Faint Perseids appear as tiny, quick streaks. Occasional brighter ones may
sail across the heavens for several seconds and leave brief trains of
glowing smoke.

If you trace each meteor’s direction of flight backward far enough across
the sky, you’ll find that your imaginary line crosses a spot in the
constellation Perseus, near Cassiopeia. This is the shower’s radiant, the
perspective point from which all the Perseids would appear to come if you
could see them approaching from interplanetary space. The radiant is low in
the north-northeast before midnight and rises higher in the northeast
during the early-morning hours.

Don’t give up if it’s cloudy Monday night. The Perseid shower lasts for
about two weeks, with good rates in the predawn hours of August 10th
through 15th. Far fewer meteors will appear before midnight, even on the
night of the shower’s maximum, because the radiant is then quite low in the
sky. The radiant is always low or below the horizon for Southern Hemisphere
countries like Australia, New Zealand, and South Africa, where few, if any,
Perseids can be seen.

The Perseid meteoroids are tiny, sand- to pea-size bits of rocky debris
that were shed long ago by Comet Swift-Tuttle. This comet, like others, is
slowly disintegrating as it orbits the Sun. Over the centuries, its crumbly
remains have spread all along its orbit to form a sparse “river of rubble”
hundreds of millions of miles long.

Earth’s own path around the Sun carries us through this stream of particles
every mid-August. The particles, or meteoroids, are traveling 37 miles per
second with respect to Earth at the place where we encounter them. So when
one of them strikes the upper atmosphere (about 50 to 80 miles up), it
creates a quick, white-hot streak of superheated air.

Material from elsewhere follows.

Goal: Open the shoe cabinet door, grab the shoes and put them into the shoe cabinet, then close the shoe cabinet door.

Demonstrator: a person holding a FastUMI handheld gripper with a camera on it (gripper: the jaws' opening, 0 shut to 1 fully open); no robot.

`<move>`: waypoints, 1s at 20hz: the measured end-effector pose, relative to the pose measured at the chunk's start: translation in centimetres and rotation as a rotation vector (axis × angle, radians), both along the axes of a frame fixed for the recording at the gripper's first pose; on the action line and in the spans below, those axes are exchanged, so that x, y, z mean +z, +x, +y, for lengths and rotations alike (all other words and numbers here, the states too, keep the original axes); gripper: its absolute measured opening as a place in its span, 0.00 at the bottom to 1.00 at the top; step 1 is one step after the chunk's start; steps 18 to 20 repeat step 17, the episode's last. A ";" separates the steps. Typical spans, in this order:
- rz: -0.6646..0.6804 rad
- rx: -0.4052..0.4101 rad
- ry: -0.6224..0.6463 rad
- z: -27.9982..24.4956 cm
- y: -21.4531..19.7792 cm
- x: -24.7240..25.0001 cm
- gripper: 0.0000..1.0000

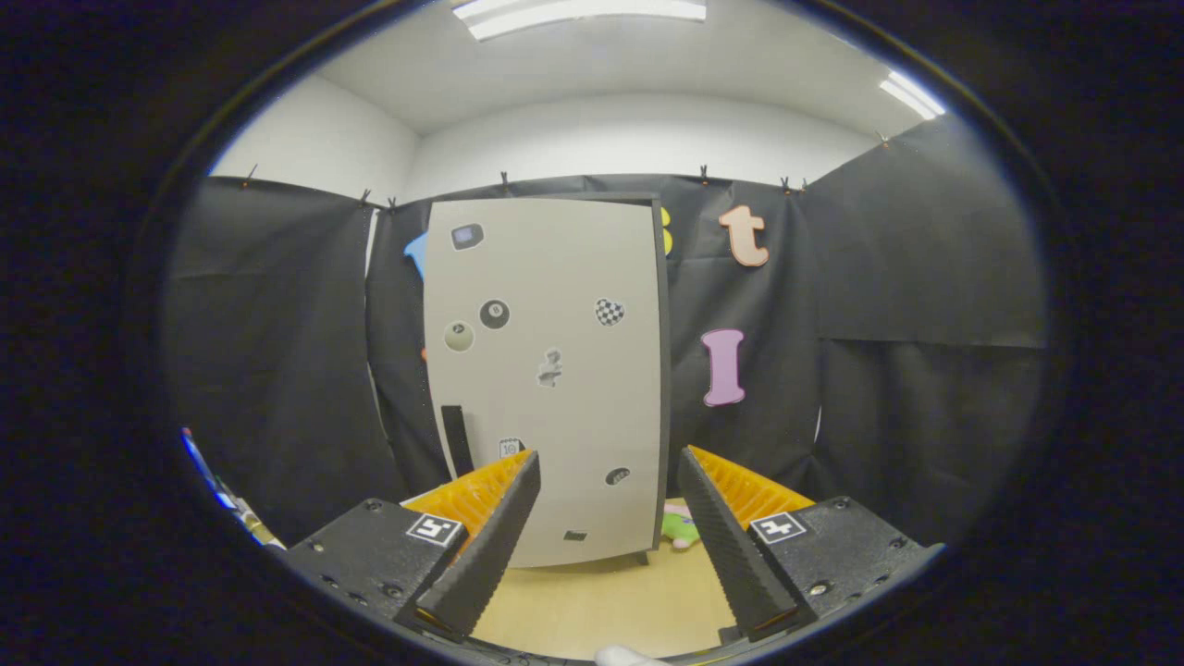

More about the Perseid meteors — and how to watch and photograph them —
appears in the August issue of SKY & TELESCOPE magazine and online in the
articles listed at the end of this press release.

* * * * *

SKY & TELESCOPE is making the following graphics available to the news
media. Permission is granted for one-time, nonexclusive use in print and
broadcast media, as long as appropriate credits are included. These
graphics, along with an online version of this release, are available at:

* color illustration and broadcast-quality QuickTime animation (TRT 20:03)
of the night sky at 11 p.m., showing simple constellations and the radiant
(apparent point of origin) of Perseid meteors.

* broadcast-quality QuickTime animation (TRT 14:24) of how Perseid meteors
are created in Earth’s atmosphere.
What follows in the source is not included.